» **Task statement**:
Working from the entries below, give again each line from the first through the one containing "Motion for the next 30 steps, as", exactly and with nothing else.

[Dataset items]
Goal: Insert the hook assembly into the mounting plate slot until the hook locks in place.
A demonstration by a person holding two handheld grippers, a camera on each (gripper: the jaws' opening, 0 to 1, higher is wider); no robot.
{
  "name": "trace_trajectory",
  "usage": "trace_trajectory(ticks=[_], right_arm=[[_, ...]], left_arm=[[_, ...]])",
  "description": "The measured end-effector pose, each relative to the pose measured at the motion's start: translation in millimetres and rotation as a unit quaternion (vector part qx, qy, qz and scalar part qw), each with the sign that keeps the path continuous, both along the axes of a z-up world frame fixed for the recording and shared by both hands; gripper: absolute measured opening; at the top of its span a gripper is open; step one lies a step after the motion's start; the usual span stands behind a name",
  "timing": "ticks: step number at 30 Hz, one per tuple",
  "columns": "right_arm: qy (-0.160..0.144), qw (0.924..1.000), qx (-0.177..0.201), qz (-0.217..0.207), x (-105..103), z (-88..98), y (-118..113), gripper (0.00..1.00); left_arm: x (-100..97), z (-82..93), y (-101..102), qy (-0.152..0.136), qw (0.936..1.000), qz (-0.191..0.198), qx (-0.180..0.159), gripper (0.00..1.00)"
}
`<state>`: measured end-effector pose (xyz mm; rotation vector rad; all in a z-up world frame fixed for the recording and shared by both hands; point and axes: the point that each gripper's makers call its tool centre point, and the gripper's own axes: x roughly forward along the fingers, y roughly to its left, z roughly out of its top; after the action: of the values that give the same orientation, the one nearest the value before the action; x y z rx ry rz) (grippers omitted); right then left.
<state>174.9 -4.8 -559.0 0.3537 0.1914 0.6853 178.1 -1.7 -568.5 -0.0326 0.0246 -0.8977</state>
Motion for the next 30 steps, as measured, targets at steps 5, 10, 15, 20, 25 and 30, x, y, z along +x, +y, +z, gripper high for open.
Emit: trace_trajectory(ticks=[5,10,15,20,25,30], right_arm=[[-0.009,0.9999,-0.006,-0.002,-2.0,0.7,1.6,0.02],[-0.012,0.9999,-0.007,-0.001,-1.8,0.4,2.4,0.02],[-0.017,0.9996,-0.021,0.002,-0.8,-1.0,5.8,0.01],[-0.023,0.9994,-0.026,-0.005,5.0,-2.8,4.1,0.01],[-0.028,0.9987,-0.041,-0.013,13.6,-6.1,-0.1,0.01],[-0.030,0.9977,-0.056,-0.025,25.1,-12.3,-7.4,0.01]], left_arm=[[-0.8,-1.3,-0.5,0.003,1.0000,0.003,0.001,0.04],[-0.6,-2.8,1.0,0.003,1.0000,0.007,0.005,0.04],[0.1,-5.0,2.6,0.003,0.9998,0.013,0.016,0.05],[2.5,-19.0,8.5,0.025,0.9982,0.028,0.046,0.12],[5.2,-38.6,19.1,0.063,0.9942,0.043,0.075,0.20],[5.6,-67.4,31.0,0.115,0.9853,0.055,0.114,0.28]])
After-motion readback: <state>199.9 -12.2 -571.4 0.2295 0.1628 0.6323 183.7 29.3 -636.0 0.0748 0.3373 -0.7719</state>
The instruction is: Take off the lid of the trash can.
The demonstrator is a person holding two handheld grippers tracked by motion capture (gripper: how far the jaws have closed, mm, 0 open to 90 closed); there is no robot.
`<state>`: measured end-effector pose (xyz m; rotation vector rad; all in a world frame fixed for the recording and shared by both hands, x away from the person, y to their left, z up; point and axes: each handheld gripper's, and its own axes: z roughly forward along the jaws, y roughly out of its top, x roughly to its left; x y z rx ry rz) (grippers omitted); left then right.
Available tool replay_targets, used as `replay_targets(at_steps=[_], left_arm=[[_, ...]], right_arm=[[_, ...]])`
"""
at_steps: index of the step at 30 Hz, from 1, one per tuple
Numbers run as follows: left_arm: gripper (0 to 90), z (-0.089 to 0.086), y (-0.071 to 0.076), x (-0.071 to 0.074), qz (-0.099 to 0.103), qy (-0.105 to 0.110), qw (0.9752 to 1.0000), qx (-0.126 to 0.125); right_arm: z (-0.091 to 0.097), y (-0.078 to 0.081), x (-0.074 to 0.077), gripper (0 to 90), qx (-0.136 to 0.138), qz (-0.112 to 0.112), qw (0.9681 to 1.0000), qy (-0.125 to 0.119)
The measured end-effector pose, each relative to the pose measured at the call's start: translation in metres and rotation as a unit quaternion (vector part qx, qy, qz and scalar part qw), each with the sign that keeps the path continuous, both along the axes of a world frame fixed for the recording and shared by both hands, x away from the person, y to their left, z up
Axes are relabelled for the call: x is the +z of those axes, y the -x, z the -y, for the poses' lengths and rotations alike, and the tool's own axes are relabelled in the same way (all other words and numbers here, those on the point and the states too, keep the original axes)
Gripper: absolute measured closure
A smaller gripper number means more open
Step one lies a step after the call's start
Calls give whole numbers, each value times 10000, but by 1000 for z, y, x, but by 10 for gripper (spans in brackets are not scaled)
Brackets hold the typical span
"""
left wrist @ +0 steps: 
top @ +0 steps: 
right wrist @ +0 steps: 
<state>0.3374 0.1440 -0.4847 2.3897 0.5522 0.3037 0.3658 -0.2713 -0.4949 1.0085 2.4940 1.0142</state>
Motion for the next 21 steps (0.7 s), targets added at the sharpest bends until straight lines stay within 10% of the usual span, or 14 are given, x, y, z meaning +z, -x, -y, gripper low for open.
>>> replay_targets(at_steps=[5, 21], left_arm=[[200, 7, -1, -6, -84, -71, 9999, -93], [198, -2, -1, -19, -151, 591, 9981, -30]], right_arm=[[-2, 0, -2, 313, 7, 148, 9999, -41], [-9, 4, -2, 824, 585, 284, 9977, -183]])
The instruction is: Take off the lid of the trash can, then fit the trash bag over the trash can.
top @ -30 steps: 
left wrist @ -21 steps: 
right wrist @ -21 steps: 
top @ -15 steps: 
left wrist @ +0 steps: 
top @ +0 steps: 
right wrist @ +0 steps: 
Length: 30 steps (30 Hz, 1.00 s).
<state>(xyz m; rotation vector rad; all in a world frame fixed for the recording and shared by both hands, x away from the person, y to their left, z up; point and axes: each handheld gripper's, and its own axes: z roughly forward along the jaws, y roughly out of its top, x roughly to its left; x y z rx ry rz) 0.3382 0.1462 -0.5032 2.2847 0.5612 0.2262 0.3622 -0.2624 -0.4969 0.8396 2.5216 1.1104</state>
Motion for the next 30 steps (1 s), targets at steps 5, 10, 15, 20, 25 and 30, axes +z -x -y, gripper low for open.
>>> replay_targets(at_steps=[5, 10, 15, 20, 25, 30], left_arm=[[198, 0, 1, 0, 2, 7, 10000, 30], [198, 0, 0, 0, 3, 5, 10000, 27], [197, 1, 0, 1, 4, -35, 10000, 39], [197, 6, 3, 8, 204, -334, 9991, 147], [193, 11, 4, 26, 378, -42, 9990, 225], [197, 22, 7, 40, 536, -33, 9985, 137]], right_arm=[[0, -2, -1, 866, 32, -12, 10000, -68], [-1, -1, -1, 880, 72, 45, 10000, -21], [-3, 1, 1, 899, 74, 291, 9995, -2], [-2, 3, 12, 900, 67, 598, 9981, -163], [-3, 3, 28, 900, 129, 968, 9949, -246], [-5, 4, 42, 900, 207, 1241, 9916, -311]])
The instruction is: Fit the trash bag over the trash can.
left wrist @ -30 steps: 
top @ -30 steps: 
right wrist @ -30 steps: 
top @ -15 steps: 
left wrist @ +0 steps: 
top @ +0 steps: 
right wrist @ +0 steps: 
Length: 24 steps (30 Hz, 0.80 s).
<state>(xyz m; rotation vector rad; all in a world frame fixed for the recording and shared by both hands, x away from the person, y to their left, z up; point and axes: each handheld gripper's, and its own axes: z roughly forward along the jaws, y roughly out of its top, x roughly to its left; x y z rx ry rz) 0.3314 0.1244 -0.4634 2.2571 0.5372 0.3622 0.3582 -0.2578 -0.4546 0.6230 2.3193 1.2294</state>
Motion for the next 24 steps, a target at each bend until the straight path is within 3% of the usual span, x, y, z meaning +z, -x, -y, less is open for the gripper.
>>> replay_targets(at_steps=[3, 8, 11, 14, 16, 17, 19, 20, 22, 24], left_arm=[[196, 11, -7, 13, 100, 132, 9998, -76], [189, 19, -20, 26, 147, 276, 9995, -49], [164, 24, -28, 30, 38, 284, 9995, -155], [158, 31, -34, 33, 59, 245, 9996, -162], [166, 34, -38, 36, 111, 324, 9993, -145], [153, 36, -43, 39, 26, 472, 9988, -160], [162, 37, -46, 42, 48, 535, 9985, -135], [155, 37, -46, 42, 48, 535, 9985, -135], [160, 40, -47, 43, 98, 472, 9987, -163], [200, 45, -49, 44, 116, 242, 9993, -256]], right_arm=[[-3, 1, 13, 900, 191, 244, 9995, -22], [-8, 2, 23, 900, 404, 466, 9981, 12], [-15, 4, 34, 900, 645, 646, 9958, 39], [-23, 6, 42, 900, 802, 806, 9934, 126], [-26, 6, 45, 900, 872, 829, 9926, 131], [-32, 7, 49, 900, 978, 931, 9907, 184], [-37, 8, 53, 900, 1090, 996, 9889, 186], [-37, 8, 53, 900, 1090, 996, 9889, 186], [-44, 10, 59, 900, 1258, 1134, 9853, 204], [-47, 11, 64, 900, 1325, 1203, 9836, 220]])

» **Exercise answer**:
Goal: Insert the hook assembly into the mounting plate slot until the hook locks in place.
A demonstration by a person holding two handheld grippers, a camera on each (gripper: the jaws' opening, 0 to 1, higher is wider); no robot.
{
  "name": "trace_trajectory",
  "usage": "trace_trajectory(ticks=[_], right_arm=[[_, ...]], left_arm=[[_, ...]])",
  "description": "The measured end-effector pose, each relative to the pose measured at the motion's start: translation in millimetres and rotation as a unit quaternion (vector part qx, qy, qz and scalar part qw), each with the sign that keeps the path continuous, both along the axes of a z-up world frame fixed for the recording and shared by both hands; gripper: absolute measured opening; at the top of its span a gripper is open; step one lies a step after the motion's start; the usual span stands behind a name",
  "timing": "ticks: step number at 30 Hz, one per tuple",
  "columns": "right_arm: qy (-0.160..0.144), qw (0.924..1.000), qx (-0.177..0.201), qz (-0.217..0.207), x (-105..103), z (-88..98), y (-118..113), gripper (0.00..1.00); left_arm: x (-100..97), z (-82..93), y (-101..102), qy (-0.152..0.136), qw (0.936..1.000), qz (-0.191..0.198), qx (-0.180..0.159), gripper (0.00..1.00)"
}
`<state>`: measured end-effector pose (xyz mm; rotation vector rad; all in a z-up world frame fixed for the recording and shared by both hands; point and axes: the point that each gripper's makers call its tool centre point, and the gripper's own axes: x roughly forward along the fingers, y roughly to its left, z roughly out of its top; after the action: of the values that give the same orientation, the one nearest the value before the action; x y z rx ry rz) (grippers omitted); right then left.
<state>174.9 -4.8 -559.0 0.3537 0.1914 0.6853 178.1 -1.7 -568.5 -0.0326 0.0246 -0.8977</state>
Motion for the next 30 steps, as measured, targets at steps 5, 10, 15, 20, 25 and 30, x, y, z along +x, +y, +z, gripper high for open.

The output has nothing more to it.